- **Exercise**
The data shown below should all be retyped exactly.

- **Collected material**

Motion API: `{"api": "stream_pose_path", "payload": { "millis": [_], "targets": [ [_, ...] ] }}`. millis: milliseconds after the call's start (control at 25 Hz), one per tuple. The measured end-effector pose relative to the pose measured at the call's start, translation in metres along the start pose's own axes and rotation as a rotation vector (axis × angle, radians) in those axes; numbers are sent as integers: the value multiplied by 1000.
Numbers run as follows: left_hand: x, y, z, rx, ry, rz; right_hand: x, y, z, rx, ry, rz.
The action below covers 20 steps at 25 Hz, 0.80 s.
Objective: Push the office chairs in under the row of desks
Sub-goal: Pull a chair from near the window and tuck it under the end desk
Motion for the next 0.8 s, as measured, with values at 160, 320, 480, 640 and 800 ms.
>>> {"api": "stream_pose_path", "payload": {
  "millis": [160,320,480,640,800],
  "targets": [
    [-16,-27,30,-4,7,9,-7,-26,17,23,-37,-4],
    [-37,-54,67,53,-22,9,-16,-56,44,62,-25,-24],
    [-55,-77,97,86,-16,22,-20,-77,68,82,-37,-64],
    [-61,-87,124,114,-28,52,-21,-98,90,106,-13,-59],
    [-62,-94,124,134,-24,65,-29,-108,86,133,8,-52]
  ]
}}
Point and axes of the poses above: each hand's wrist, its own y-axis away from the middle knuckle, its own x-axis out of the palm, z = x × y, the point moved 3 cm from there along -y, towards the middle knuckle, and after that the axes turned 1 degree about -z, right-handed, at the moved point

- **Solved problem**
Motion API: `{"api": "stream_pose_path", "payload": { "millis": [_], "targets": [ [_, ...] ] }}`. millis: milliseconds after the call's start (control at 25 Hz), one per tuple. The measured end-effector pose relative to the pose measured at the call's start, translation in metres along the start pose's own axes and rotation as a rotation vector (axis × angle, radians) in those axes; numbers are sent as integers: the value multiplied by 1000.
Numbers run as follows: left_hand: x, y, z, rx, ry, rz; right_hand: x, y, z, rx, ry, rz.
The action below covers 20 steps at 25 Hz, 0.80 s.
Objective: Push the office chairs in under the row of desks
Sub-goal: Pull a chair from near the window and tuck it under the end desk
Motion for the next 0.8 s, as measured, with values at 160, 320, 480, 640 and 800 ms.
>>> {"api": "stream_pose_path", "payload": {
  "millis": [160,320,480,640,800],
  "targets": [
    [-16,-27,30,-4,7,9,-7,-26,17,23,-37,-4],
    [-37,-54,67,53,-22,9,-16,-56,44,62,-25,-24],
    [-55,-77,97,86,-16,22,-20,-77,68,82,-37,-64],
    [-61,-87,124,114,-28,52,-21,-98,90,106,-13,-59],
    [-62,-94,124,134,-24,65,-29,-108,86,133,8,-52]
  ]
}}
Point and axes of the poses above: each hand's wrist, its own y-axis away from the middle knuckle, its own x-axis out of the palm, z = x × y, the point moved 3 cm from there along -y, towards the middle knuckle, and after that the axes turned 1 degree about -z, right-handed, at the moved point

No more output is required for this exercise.